Roughly half of 264 companies responding to a Watson Wyatt survey say they will reduce the size of their executive bonus pool from last year.
Among the 49 percent that plan such reductions, 30 percent expect a cut of up to 20 percent, 35 percent say they’ll drop bonuses 20 percent to 50 percent, and 23 percent will cut 50 percent or more. Eleven percent do not plan to pay any annual bonuses.
To be sure, most executives won’t have to look for a second job as a result of these developments. For example, The New York Post reported that Goldman Sachs will announce next week that its compensation fund, from which it will pay this year’s bonuses, is expected to drop 40 percent. But the pool will still be about $12 billion.

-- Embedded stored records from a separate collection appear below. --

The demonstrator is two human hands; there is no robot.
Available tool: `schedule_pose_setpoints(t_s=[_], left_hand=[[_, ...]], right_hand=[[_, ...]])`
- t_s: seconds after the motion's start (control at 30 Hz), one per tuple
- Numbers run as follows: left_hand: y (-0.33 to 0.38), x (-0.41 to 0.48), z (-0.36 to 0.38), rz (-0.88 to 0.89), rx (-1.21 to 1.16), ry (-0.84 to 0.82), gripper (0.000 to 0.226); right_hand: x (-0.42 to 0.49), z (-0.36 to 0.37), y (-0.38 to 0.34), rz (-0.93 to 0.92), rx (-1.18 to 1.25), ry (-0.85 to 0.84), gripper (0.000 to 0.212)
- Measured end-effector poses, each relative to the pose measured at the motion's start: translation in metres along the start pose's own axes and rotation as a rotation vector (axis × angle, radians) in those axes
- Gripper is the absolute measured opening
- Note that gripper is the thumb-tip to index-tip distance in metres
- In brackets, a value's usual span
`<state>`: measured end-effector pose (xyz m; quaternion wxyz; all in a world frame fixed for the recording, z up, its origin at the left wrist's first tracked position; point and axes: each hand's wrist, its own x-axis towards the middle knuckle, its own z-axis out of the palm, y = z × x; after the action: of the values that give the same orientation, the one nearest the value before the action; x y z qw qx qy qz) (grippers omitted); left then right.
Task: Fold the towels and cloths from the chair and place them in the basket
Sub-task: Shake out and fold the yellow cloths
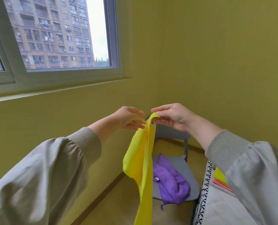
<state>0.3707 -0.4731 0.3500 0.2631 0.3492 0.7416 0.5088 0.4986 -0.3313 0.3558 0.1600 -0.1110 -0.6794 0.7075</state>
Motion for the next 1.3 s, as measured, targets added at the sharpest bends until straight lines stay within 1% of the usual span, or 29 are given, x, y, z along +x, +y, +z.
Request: schedule_pose_setpoints(t_s=[0.03, 0.13, 0.23, 0.33, 0.4, 0.47, 0.57, 0.7, 0.83, 0.93, 0.97, 1.03, 1.1, 1.13, 1.2, 1.3], left_hand=[[-0.001, -0.003, -0.001, -0.010, -0.065, -0.081, 0.021], [-0.011, -0.006, -0.002, -0.026, -0.158, -0.290, 0.025], [-0.019, -0.009, 0.001, -0.025, -0.203, -0.406, 0.024], [-0.025, -0.008, 0.007, 0.000, -0.167, -0.404, 0.022], [-0.026, -0.006, 0.012, 0.005, -0.144, -0.362, 0.022], [-0.026, -0.005, 0.017, 0.019, -0.107, -0.318, 0.023], [-0.025, -0.005, 0.022, 0.050, -0.038, -0.251, 0.018], [-0.022, -0.002, 0.026, 0.082, 0.017, -0.141, 0.018], [-0.019, -0.001, 0.022, 0.058, 0.058, -0.186, 0.023], [-0.022, 0.000, 0.019, 0.053, -0.044, -0.202, 0.018], [-0.022, 0.000, 0.019, 0.049, -0.117, -0.208, 0.014], [-0.023, -0.001, 0.015, 0.048, -0.256, -0.243, 0.011], [-0.024, -0.003, 0.011, 0.050, -0.349, -0.292, 0.018], [-0.025, -0.003, 0.009, 0.049, -0.373, -0.311, 0.024], [-0.026, -0.004, 0.007, 0.041, -0.375, -0.339, 0.030], [-0.028, -0.003, 0.006, 0.029, -0.354, -0.352, 0.022]], right_hand=[[0.001, 0.002, -0.001, 0.002, -0.017, 0.007, 0.019], [0.001, 0.005, -0.003, -0.001, -0.125, 0.020, 0.023], [0.001, 0.009, -0.003, -0.027, -0.295, 0.080, 0.021], [0.002, 0.014, 0.002, -0.080, -0.601, 0.186, 0.009], [0.005, 0.014, 0.005, -0.143, -0.834, 0.247, 0.009], [0.005, 0.013, 0.006, -0.175, -0.932, 0.253, 0.011], [0.003, 0.010, 0.005, -0.150, -0.916, 0.205, 0.012], [0.004, 0.005, 0.009, -0.122, -0.794, 0.208, 0.017], [0.006, 0.002, 0.015, -0.076, -0.674, 0.168, 0.020], [0.005, 0.002, 0.020, -0.040, -0.507, 0.115, 0.021], [0.003, 0.001, 0.021, -0.025, -0.410, 0.075, 0.019], [-0.001, -0.003, 0.023, 0.032, -0.258, -0.072, 0.014], [-0.004, -0.007, 0.028, 0.107, -0.245, -0.226, 0.011], [-0.004, -0.009, 0.032, 0.126, -0.265, -0.264, 0.012], [-0.003, -0.009, 0.037, 0.128, -0.233, -0.240, 0.015], [-0.002, -0.007, 0.036, 0.091, -0.117, -0.136, 0.019]])
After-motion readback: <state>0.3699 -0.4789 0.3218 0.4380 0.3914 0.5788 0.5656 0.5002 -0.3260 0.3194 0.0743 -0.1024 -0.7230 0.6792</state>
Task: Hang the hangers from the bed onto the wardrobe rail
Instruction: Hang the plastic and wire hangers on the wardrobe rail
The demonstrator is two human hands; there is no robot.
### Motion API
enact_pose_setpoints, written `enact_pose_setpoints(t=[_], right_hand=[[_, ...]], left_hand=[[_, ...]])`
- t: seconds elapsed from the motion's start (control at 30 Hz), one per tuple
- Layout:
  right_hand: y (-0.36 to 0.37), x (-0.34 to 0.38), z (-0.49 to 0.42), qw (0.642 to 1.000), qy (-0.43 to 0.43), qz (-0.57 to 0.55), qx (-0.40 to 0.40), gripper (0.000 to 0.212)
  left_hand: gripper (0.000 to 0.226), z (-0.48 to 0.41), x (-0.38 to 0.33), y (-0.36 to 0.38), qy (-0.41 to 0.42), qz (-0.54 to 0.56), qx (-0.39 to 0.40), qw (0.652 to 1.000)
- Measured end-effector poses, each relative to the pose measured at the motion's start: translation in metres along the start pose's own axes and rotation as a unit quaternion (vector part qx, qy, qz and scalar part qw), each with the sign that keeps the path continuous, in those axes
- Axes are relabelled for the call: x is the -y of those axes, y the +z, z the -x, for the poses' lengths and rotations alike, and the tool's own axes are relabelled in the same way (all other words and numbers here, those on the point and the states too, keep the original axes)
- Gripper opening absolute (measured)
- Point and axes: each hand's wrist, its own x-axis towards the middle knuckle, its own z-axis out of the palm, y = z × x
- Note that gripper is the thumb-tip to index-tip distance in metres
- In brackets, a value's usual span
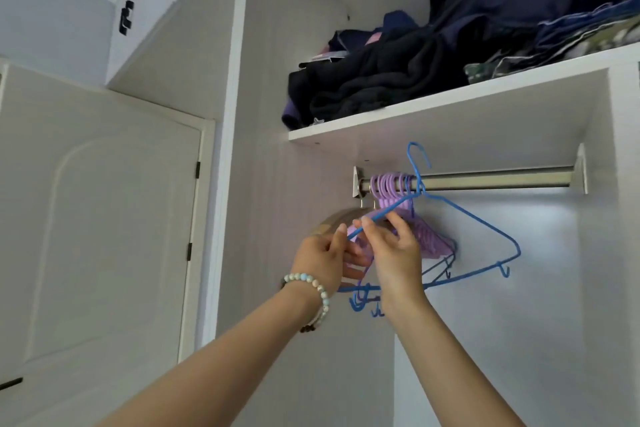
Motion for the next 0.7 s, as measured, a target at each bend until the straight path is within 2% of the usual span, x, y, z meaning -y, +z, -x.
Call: enact_pose_setpoints(t=[0.17,0.3,0.57,0.7], right_hand=[[-0.029,-0.004,-0.036,0.998,0.016,0.057,0.017,0.025],[-0.045,-0.014,-0.065,0.994,0.034,0.106,0.022,0.030],[-0.064,-0.033,-0.106,0.988,0.062,0.136,0.027,0.034],[-0.068,-0.043,-0.117,0.982,0.090,0.161,0.034,0.035]], left_hand=[[0.039,-0.025,0.011,0.038,-0.030,-0.018,0.007,0.999],[0.042,-0.040,0.022,0.057,-0.079,-0.061,0.044,0.994],[0.030,-0.065,0.041,0.068,-0.079,-0.125,0.064,0.987],[0.027,-0.068,0.044,0.066,-0.103,-0.102,0.052,0.988]])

The paper also noted that top bankers could see their bonuses plunge by as much as 80 percent, while the hit could be 50 percent for lower-level workers.
A Little Off the Top
The recession is forcing companies to reduce executive pay packages.

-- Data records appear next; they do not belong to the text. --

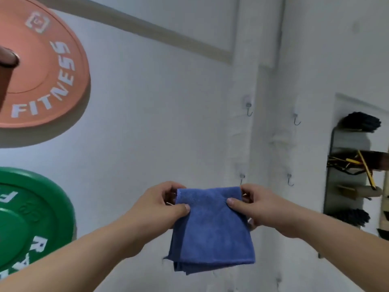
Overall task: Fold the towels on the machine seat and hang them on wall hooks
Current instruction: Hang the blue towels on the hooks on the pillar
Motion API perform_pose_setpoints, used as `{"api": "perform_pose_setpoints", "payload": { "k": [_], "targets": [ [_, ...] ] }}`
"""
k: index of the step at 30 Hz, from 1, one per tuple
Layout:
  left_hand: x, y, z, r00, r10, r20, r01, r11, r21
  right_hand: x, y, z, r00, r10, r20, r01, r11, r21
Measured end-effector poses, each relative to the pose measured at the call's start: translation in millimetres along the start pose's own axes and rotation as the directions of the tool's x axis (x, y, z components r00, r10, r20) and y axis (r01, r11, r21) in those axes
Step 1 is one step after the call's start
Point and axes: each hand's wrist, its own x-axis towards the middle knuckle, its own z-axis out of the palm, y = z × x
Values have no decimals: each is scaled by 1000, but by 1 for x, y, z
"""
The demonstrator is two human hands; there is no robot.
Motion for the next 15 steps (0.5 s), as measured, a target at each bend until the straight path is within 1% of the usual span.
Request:
{"api": "perform_pose_setpoints", "payload": {
  "k": [3, 9, 12, 15],
  "targets": [
    [76, 2, -7, 998, 60, 28, -60, 998, 3, 56, -6, -22, 990, -25, -138, 20, 999, -38],
    [214, 31, -6, 967, 233, 98, -237, 971, 24, 138, -26, -87, 948, -68, -312, 34, 993, -113],
    [264, 53, 5, 938, 326, 120, -334, 941, 52, 162, -36, -122, 930, -114, -349, 65, 987, -150],
    [301, 73, 20, 901, 412, 134, -424, 903, 71, 179, -46, -155, 917, -177, -357, 97, 968, -232]
  ]
}}
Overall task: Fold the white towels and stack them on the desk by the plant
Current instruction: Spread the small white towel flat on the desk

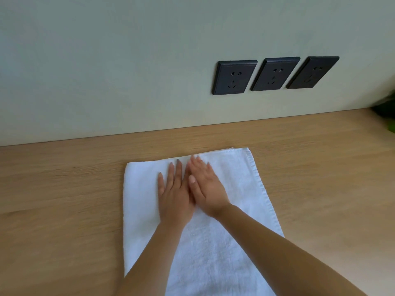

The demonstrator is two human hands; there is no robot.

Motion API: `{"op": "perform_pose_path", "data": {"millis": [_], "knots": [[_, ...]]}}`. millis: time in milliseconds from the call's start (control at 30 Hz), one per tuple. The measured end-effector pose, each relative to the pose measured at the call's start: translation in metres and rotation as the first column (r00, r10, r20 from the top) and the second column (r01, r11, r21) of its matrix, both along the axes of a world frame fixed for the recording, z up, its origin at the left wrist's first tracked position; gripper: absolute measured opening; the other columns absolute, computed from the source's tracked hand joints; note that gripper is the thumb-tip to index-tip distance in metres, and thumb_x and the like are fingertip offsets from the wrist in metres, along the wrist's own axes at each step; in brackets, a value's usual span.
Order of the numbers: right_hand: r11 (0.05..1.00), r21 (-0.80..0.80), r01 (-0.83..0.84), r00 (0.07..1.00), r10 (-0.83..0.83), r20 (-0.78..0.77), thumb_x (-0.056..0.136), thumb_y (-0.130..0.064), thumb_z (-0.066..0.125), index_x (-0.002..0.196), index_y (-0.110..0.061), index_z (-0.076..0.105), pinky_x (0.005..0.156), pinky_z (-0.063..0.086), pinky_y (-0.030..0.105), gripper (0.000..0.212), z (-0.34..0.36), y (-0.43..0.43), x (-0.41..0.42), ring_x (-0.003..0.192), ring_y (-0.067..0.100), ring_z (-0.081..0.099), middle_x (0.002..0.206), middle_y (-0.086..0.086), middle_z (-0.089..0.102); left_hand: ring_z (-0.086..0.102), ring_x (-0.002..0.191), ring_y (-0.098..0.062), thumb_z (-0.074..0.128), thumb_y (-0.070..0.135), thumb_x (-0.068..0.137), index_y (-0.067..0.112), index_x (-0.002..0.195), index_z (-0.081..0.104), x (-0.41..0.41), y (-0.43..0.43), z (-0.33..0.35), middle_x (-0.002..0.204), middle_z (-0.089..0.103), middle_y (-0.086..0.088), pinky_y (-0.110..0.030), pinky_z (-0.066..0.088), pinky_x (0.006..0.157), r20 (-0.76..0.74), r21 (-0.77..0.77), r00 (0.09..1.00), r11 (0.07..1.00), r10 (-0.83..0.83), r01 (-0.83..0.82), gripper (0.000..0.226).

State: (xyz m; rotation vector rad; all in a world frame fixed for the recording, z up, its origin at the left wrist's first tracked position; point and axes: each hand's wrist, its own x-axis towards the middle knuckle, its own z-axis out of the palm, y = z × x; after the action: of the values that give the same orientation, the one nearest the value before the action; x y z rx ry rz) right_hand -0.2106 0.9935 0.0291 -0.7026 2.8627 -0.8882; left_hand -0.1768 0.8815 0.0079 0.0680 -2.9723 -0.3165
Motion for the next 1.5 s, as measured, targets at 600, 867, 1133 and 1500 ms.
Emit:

|Action||Percentage of companies that already made changes||Percentage of companies expected to make changes in 12 months|
|Decrease planned merit increases||30||9|
|Delay planned merit increases||13||3|
|Add clawback program||13||1|
|Source: Watson Wyatt, December 2008.|
“Companies are going into 2009 expecting hard times,” says Ira Kay, global director of executive-compensation consulting at Watson Wyatt. “Given the enormous pressure to respond to shareholders, who have been hit hard by the economic crisis, it’s no surprise that all aspects of executive-pay programs are being scrutinized.”

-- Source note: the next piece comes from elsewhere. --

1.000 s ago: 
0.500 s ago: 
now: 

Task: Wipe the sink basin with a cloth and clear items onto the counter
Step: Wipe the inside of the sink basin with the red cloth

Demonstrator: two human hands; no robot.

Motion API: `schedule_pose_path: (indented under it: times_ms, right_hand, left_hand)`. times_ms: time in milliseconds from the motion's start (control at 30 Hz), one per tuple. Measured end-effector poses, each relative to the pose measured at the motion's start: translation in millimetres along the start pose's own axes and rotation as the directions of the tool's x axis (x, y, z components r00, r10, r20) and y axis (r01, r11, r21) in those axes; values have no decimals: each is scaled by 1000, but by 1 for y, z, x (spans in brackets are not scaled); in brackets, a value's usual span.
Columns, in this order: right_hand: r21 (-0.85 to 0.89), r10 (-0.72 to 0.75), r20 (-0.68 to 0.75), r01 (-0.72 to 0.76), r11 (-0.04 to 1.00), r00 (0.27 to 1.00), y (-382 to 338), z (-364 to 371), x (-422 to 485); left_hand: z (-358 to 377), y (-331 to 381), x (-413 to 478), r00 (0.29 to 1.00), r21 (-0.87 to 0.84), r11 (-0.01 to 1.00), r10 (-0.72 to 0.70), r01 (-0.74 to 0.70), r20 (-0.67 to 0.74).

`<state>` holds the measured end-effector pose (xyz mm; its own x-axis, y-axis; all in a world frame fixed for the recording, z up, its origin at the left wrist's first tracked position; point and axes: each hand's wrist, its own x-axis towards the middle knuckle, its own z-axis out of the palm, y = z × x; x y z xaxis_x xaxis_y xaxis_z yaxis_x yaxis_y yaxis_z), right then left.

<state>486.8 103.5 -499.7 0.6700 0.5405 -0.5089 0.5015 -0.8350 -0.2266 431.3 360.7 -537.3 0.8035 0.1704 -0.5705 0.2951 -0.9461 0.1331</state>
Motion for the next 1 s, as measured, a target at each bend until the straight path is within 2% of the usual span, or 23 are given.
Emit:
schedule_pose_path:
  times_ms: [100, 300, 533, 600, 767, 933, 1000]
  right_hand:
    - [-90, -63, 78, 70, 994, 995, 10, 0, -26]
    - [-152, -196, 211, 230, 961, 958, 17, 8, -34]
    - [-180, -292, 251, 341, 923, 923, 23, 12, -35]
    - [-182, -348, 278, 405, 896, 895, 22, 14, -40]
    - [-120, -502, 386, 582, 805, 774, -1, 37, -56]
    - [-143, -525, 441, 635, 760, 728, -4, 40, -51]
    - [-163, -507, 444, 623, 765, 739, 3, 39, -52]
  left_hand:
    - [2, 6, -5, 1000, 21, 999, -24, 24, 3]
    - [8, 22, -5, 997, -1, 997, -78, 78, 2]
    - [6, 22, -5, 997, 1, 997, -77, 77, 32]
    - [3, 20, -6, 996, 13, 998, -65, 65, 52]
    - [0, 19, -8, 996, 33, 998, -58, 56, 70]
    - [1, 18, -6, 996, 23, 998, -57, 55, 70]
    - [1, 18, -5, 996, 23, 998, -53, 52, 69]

The Watson Wyatt survey, which includes responses from companies across a variety of industries, also found that nearly one-quarter (23 percent) expect the dollar value of their long-term incentive grants to decrease in the next year, most likely as a consequence of the recent fall in the equities market.
The survey also found that companies will be putting less emphasis on stock options and relying more on performance-based restricted stock in the coming year.
In addition, nearly one in four companies (24 percent) has frozen or expects to freeze executive salaries within the next year, and 39 percent have decreased or expect to decrease planned merit increases.
Just 21 percent have reduced or plan to reduce perquisites, while 14 percent have added or plan to add clawbacks.